Ken Gaillot <kgaillot at redhat.com> writes:

> On Fri, 2017-10-20 at 15:52 +0200, Ferenc Wágner wrote:
>
>> Ken Gaillot <kgaillot at redhat.com> writes:
>> 
>>> On Fri, 2017-09-22 at 18:30 +0200, Ferenc Wágner wrote:
>>>
>>>> Ken Gaillot <kgaillot at redhat.com> writes:
>>>> 
>>>>> Hmm, stop+reload is definitely a bug. Can you attach (or email it
>>>>> to me privately, or file a bz with it attached) the above pe-input
>>>>> file with any sensitive info removed?
>>>> 
>>>> I sent you the pe-input file privately.  It indeed shows the
>>>> issue:
>>>> 
>>>> $ /usr/sbin/crm_simulate -x pe-input-1033.bz2 -RS
>>>> [...]
>>>> Executing cluster transition:
>>>>  * Resource action: vm-alder        stop on vhbl05
>>>>  * Resource action: vm-alder        reload on vhbl05
>>>> [...]
>>>> 
>>>> Hope you can easily get to the bottom of this.
>>> 
>>> This turned out to have the same underlying cause as CLBZ#5309. I
>>> have a fix pending review, which I expect to make it into the
>>> soon-to-be-released 1.1.18.
>> 
>> Great!
>> 
>>> It is a regression introduced in 1.1.15 by commit 2558d76f. The
>>> logic for reloads was consolidated in one place, but that happened
>>> to be before restarts were scheduled, so it no longer had the right
>>> information about whether a restart was needed. Now, it sets an
>>> ordering flag that is used later to cancel the reload if the restart
>>> becomes required. I've also added a regression test for it.
>> 
>> Restarts shouldn't even enter the picture here, so I don't get your
>> explanation.  But I also don't know the code, so that doesn't mean a
>> thing.  I'll test the next RC to be sure.
>
> :-)
>
> Reloads are done in place of restarts, when circumstances allow.
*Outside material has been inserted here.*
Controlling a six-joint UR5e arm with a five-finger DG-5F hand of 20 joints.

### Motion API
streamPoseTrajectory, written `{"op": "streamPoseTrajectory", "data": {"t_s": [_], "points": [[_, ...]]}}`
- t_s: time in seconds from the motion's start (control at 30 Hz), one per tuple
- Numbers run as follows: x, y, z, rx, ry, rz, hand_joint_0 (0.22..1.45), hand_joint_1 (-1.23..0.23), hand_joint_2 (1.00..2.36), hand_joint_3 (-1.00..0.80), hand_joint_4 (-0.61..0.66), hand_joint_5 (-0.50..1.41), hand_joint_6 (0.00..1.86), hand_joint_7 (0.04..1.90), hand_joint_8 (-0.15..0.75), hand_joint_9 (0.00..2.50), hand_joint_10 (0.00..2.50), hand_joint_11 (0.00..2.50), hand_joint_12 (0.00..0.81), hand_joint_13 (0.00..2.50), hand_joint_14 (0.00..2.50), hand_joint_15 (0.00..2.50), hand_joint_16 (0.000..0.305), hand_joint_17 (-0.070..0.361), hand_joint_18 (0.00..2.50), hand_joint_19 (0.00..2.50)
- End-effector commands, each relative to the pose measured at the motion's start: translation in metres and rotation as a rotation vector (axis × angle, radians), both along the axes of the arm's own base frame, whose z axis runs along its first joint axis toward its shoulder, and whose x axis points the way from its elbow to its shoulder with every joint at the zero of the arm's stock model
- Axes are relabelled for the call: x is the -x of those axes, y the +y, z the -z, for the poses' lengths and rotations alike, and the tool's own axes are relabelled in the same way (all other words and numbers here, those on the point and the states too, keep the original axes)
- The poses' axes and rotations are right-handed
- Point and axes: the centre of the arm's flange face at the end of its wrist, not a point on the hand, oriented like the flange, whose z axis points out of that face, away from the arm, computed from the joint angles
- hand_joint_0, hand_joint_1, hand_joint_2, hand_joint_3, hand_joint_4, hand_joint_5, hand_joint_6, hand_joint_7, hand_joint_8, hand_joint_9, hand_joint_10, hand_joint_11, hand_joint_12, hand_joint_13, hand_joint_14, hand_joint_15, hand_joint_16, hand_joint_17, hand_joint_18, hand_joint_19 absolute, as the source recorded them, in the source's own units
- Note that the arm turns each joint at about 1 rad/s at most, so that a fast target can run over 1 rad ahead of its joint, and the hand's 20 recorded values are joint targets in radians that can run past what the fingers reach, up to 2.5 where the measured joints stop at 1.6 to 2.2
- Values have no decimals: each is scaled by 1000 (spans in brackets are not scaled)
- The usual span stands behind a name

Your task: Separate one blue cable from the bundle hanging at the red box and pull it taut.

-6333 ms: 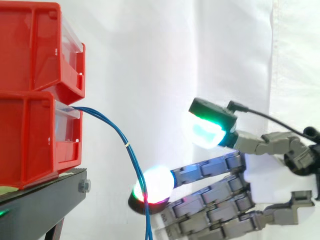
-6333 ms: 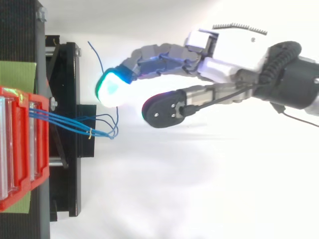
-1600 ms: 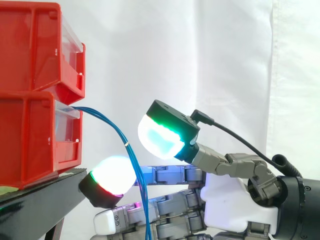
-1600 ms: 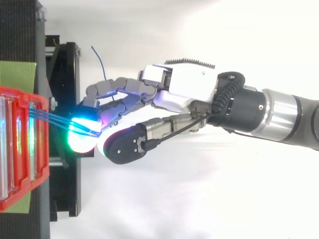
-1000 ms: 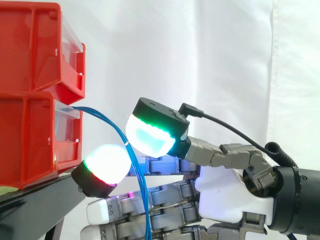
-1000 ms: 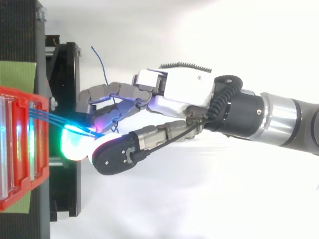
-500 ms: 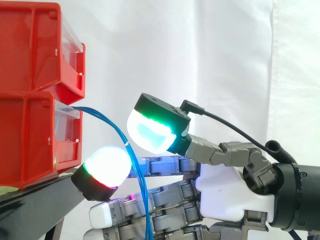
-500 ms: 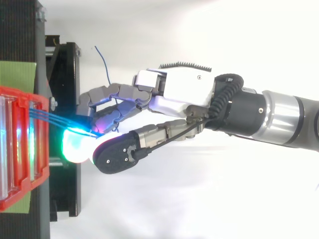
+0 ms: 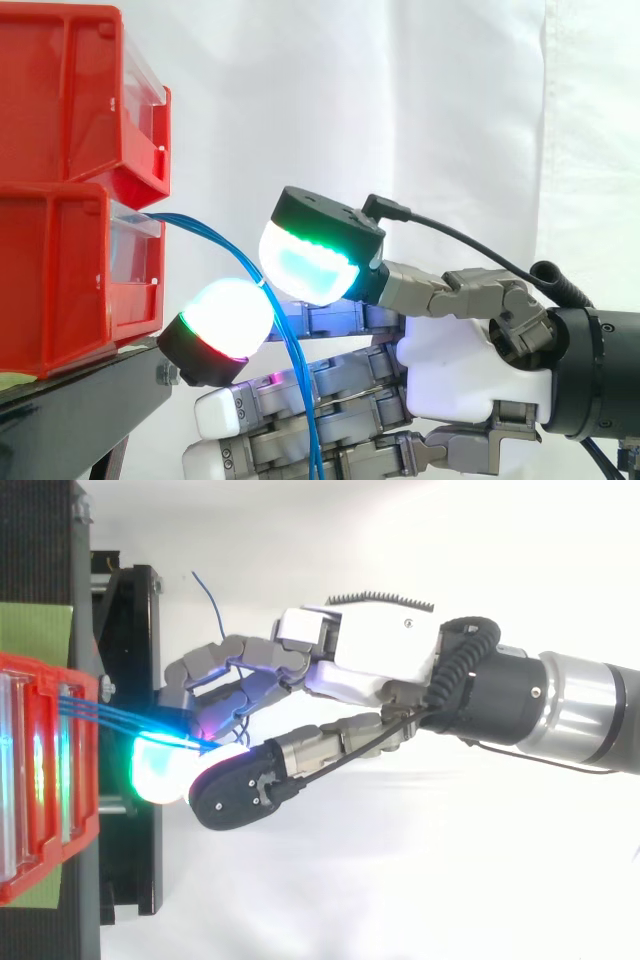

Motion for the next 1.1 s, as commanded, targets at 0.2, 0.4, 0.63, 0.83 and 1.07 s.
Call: {"op": "streamPoseTrajectory", "data": {"t_s": [0.2, 0.4, 0.63, 0.83, 1.07], "points": [[1, -6, 1, 2, 4, 8, 568, -586, 1001, -486, 172, -184, 766, 871, 299, 774, 11, 364, 305, 682, 9, 236, 32, 71, 449, 213], [1, -16, 1, 1, 3, 26, 582, -539, 1000, -500, 167, -180, 753, 897, 303, 784, 11, 363, 304, 696, 9, 230, 31, 71, 454, 213], [2, -19, 2, 2, 9, 34, 597, -578, 1005, -455, 158, -187, 776, 890, 300, 781, 14, 360, 303, 700, 9, 235, 31, 70, 459, 212], [2, -22, 2, 2, 9, 37, 607, -584, 1009, -409, 158, -194, 806, 865, 300, 783, 11, 366, 301, 700, 9, 229, 31, 69, 461, 213], [2, -22, 3, 5, 15, 37, 594, -559, 1022, -174, 148, -204, 907, 901, 310, 782, 11, 374, 310, 691, 10, 232, 31, 71, 461, 213]]}}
So
> reloads are always related to (potential) restarts.
>
> The problem arose because not all of the relevant circumstances are
> known at the time the reload action is created. We may figure out later
> that a resource the reloading resource depends on must be restarted,
> therefore the reloading resource must be fully restarted instead of
> reloaded. E.g. a database resource might otherwise be able to reload,
> but not if the filesystem it's using is going away.
>
> Previously in those cases, we would end up scheduling both the reload
> and the restart. Now, we schedule only the restart.

Hi Ken,

1.1.18-rc3 indeed schedules a restart, not a reload, like 1.1.16 did.
However, this wasn't my problem, I really expect a reload on the change
of a non-unique parameter.  Them problem was that 1.1.16 also executed a
stop action in parallel with the reload.

Maybe I test it wrong: I just copied the pe-input file to another system
(which doesn't even know this resource agent) running 1.1.18-rc3 and
gave it to crm_simulate.  Does the pe-input file contain all the
information necessary to decide between restart and reload?  The
op-force-restart attribute does not contain the name of the changed
parameter, but I can't find any info on what changed at all.  Should I
see a clean reload in this test setup at all?
-- 
Thanks,
Feri